# Opinions Needed ...



## pgsmith (Mar 25, 2009)

Hey y'all,
I'm in need of as many opinions as possible to help me make up my mind. I've recently moved onto 8 acres, with about 4 acres as field, the rest is lawn and trees along the creek and up the small hill. There's 40 years worth of the previous owner's junk that I need to clear out of one corner of the property since he used it as his own personal land fill.  To me, this means that I'm going to need a good little tractor with a FEL to help get things under control. I read everything I could find about compact tractors, and now I'm trying to decide between these two:

The first is a Yanmar FX24D which was originally purchased from Stan Hoye. It has 1000 hours on it, has a Koyker 140 loader, and comes with a 5 ft King Kutter shredder and a box blade. Price is 8K. No ROPS, so I'll have to buy and install that.

The second tractor is a Kubota L2250 4X4 with 1200 hours on it. It has a BF400G loader, but no other implements. However, it is 1K less than the Yanmar.

From everything I've read, both are good quality little tractors. Price factor is about even since the Kubota costs less and it already has a ROPS. Both look (from their pictures) to be in pretty good shape and well cared for. Both are in my general vicinity so I could go and pick them up without any shipping costs. I haven't gone and actually driven either one yet. 

So how about some unbiased (or biased) opinions from all you tractor afficionados out there!


----------



## SHARTEL (Feb 11, 2009)

Hi Paul,

This is a toss up as both tractors are excellent.

The Yanmar FX24D Specs: FX24D Yanmar: 1984-? - 28.8 Engine-24 PTO HP - 3 CYL Water cooled - 2623#’s Power-Shift 9/3 geared transmission. 

A well built, durable and highly dependable tractor. Even though it's a grey market import, it has excellent parts support and consumables are easily available. The power-shift transmission, originally designed for Japan's rental industry, is bullet proof and has a history of outlasting most other foreign and domestic models. The transmission is also built to shift on the 'Fly' (clutch-less) and makes an excellent Loader Tractor. 
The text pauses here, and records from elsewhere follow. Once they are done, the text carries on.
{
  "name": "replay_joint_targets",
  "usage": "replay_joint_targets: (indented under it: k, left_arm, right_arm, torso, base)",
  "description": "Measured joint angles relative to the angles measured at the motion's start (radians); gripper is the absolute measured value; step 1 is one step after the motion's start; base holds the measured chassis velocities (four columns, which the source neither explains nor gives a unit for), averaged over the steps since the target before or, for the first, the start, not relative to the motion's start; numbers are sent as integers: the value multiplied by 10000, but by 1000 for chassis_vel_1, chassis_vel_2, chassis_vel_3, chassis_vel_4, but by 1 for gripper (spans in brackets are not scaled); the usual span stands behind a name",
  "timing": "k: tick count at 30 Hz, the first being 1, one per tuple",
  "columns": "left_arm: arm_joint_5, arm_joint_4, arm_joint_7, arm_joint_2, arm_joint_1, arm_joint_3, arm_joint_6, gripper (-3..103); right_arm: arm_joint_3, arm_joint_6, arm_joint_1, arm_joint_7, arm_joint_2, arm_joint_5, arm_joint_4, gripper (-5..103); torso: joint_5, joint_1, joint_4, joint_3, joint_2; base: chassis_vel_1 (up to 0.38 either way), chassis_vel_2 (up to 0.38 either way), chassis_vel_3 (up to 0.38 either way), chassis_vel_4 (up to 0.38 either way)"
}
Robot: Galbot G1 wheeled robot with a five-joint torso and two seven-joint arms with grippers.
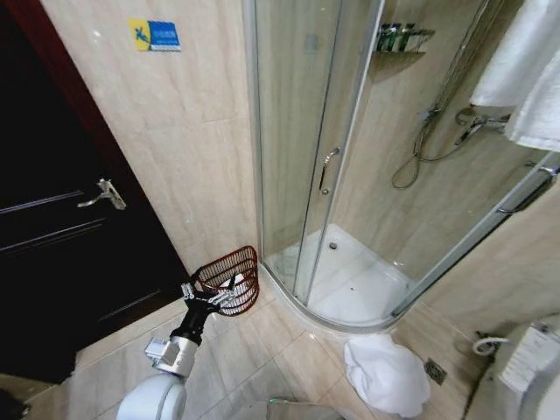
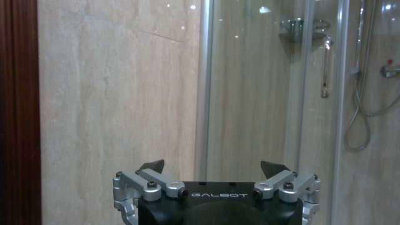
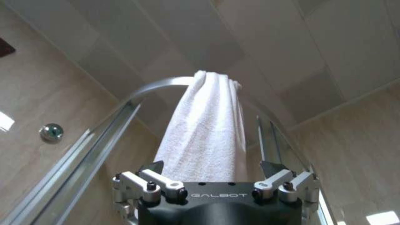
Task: Discard the used towel into the hamper.
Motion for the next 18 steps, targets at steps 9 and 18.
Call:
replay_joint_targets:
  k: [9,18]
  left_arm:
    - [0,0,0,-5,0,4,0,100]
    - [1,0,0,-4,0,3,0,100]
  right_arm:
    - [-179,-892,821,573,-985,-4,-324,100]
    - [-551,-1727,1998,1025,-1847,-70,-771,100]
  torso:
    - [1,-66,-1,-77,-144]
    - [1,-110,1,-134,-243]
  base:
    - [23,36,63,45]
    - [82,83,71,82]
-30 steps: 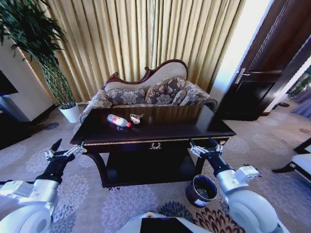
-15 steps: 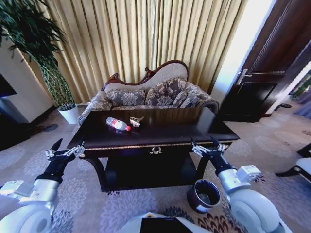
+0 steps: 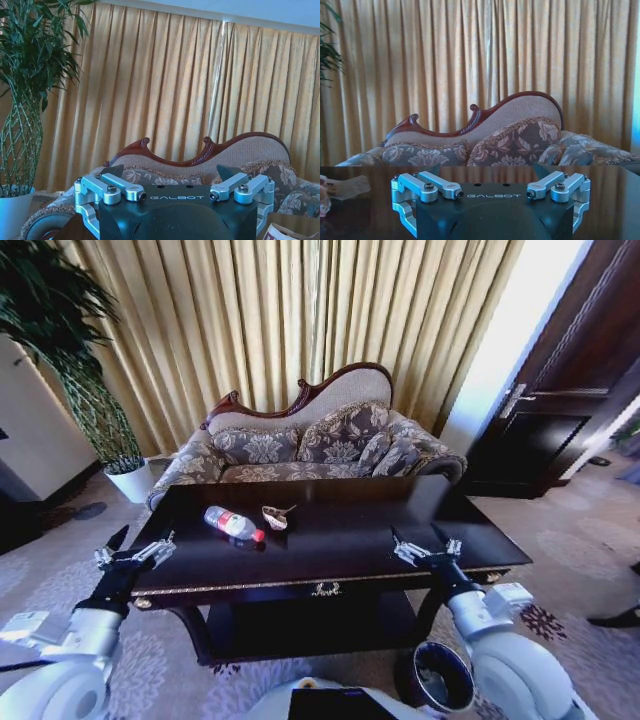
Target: Move to the front of the table and place the trash on the table into the trash bin.
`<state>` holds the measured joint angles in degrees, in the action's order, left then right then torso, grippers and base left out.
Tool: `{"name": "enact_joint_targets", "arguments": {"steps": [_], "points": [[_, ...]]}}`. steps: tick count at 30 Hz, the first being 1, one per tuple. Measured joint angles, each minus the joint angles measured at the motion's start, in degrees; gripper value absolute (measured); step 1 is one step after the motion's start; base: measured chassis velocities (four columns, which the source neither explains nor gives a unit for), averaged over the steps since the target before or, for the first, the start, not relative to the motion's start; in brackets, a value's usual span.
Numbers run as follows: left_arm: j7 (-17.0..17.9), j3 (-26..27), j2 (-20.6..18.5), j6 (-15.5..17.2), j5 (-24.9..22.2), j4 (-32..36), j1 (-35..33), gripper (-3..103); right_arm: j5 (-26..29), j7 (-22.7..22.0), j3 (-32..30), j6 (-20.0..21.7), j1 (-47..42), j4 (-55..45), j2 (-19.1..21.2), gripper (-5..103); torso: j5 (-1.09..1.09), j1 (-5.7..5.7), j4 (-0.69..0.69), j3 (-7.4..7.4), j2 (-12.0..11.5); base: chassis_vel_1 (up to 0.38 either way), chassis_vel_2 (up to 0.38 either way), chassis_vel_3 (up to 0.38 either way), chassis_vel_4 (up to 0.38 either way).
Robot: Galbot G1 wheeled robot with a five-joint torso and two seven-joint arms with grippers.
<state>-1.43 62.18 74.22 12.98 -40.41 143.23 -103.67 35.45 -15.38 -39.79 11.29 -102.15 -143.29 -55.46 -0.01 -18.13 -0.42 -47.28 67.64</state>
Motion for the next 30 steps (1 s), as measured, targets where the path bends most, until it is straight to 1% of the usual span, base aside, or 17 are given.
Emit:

The Kubota L2250 Specs: L2250 Kubota: 1985-1990 - 26.5 Engine-21.2 PTO HP - 3 CYL Water cooled - 2380#’s - 8/2 geared transmission.

Only slightly smaller in weight and HP but also, a very durable and well built machine.

SHARTEL


----------



## rdbrumfield (Apr 23, 2009)

I have owned both. Had 2 336D yanmars and a couple of kubotas. 

The powershift Yanmar is the nicest of the lot. I preferr it over any of the tractors I have owned.

I sold the first one and bought a new one as a fellow just had to have it. The second one somehow shorted and caught fire. My brother was using it, total loss. I went to get another one, sorry, JD told yanmar to quit competing with them as yanmar builds the JD. So I couldn't get one and I bought a Kubota with the shuttle shift 8sp. It wouldn't go slow enough to do a good job tilling, and when you were pulling anything if you went to shift it hesitated so long all your momentum was lost. 

In my opinion, GO WITH YANMAR.

I traded my kubota off with under a hundred hrs on it and different tractor. I also want you folks to know, I like kubota, I had a 245DT and wish I still had it, just the one I bought after having that yanmar really disappointed me.


----------